Una donna ha permesso al papà di incontrare il figlio 3 volte in 30 mesi: è stata condannata dai giudici a una sanzione pari a 5mila euro.

Spesso i figli sono motivo di litigio e le coppie che si separano li usano come motivo ulteriore di scontro. Ovviamente, a farne le spese sono i bambini che si trovano tra due fuochi e soprattutto tra mille tensioni. Una sentenza della Cassazione pone ora uno scudo a difesa del minore ribadendo prima di tutto la parità di diritti tra madre e padre. È stata condannata una mamma, dalla Suprema Corte, che ha ostacolato il rapporto tra il papà e il suo bimbo: un due anni e mezzo il bimbo è riuscito a vedere solo tre volte il piccolo.

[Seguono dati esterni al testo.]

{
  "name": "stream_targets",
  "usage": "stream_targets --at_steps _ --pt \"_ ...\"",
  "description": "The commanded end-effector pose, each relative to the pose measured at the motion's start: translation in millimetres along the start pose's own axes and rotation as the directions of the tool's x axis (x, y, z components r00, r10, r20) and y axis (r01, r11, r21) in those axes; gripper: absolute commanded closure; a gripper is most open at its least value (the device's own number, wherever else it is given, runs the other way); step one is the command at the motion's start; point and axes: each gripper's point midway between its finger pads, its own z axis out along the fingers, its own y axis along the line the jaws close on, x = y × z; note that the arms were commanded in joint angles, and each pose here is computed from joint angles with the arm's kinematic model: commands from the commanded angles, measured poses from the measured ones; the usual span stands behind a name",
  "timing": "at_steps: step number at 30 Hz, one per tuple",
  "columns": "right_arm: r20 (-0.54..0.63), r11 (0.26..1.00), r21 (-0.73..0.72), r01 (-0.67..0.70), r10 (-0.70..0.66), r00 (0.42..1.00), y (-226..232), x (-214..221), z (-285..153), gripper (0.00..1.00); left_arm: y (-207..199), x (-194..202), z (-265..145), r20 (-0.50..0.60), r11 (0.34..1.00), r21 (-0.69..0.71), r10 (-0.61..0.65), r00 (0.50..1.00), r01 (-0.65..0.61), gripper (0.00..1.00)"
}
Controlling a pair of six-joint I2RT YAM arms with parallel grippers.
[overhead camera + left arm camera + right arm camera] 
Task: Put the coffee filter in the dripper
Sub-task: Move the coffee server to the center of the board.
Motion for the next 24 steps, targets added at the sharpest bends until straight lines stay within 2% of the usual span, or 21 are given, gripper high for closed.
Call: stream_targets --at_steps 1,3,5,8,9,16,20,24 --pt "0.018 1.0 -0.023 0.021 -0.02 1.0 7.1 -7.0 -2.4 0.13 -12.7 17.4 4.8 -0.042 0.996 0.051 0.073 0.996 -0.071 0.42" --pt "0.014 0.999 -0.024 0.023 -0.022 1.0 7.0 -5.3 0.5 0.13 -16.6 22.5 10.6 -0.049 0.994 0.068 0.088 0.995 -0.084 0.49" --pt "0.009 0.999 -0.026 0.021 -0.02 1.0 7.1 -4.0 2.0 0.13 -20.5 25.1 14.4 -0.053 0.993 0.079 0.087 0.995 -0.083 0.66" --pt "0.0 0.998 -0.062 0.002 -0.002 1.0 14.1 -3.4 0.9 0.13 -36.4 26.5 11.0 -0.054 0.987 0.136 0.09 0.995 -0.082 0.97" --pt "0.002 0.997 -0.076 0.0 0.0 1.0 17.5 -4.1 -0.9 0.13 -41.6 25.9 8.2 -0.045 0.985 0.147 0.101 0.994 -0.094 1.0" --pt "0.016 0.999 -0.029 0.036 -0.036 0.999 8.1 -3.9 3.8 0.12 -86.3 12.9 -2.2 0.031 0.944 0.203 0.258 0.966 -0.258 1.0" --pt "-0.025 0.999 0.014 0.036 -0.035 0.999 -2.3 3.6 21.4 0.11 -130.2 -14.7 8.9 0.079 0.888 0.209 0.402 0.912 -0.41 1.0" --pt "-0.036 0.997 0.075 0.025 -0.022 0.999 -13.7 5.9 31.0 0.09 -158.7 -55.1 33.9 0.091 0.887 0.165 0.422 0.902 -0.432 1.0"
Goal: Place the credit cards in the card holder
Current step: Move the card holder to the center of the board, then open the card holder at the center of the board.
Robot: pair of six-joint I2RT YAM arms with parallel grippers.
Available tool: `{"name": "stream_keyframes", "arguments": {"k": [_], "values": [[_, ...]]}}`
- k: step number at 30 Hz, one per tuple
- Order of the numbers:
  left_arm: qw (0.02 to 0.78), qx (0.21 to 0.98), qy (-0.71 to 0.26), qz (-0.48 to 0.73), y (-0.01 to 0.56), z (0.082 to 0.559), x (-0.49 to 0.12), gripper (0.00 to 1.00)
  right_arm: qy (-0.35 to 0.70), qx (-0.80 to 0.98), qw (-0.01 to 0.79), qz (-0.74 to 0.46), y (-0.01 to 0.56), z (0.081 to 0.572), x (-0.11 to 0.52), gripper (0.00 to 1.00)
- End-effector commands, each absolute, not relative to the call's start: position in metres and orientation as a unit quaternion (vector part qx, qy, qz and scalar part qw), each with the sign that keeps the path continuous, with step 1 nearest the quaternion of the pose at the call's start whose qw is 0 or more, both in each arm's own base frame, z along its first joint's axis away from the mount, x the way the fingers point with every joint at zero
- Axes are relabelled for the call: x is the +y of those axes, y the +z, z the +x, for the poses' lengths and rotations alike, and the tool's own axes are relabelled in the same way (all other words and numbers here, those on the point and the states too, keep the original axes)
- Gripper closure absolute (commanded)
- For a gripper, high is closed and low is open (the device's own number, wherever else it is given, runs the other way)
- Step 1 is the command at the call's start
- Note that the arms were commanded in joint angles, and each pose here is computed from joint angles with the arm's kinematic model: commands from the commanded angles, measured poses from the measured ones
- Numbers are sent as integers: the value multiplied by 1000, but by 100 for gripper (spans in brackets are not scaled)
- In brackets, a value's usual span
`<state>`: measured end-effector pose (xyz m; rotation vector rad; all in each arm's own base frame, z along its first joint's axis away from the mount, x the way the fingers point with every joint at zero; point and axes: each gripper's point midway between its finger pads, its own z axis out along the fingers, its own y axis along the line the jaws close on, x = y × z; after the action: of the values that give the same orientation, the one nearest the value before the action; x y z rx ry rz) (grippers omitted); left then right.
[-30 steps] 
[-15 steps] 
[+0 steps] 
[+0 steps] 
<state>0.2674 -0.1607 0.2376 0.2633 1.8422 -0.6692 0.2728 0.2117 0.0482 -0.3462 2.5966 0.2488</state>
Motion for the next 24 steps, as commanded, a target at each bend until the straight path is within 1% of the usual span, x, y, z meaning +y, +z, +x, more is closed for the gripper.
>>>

La donna è obbligata a pagare 5.000 euro a titolo di risarcimento per «lesione del diritto alla bigenitorialità». Ovviamente, la mamma ha provato a fare ricorso, affermando di essere stata «ingiustamente» condannata al risarcimento, perché «aveva sempre collaborato per rendere possibili gli incontri con il padre, mentre era proprio il figlio a non voler vedere da solo il padre e pretendere in ogni incontro con il genitore anche la presenza della madre».

I giudici hanno, però, condiviso le conclusioni della Corte d’appello: per circa due anni e mezzo, emergeva dagli atti del procedimento, il papà aveva incontrato il figlio «solo 3 volte, nonostante gli accordi intervenuti tra i genitori che prevedevano una più ampia frequentazione».

A tal proposito, la Cassazione ha ricordato che «le misure sanzionatorie» previste dall’articolo 709 del codice di procedura civile, dedicato alla responsabilità genitoriale, e, in particolare, «la condanna al pagamento di una sanzione amministrativa pecuniaria» sono «suscettibili di essere applicate facoltativamente dal giudice nei confronti del genitore responsabile di gravi inadempienze o di atti che comunque arrechino pregiudizio al minore od ostacolino il corretto svolgimento delle modalità di affidamento».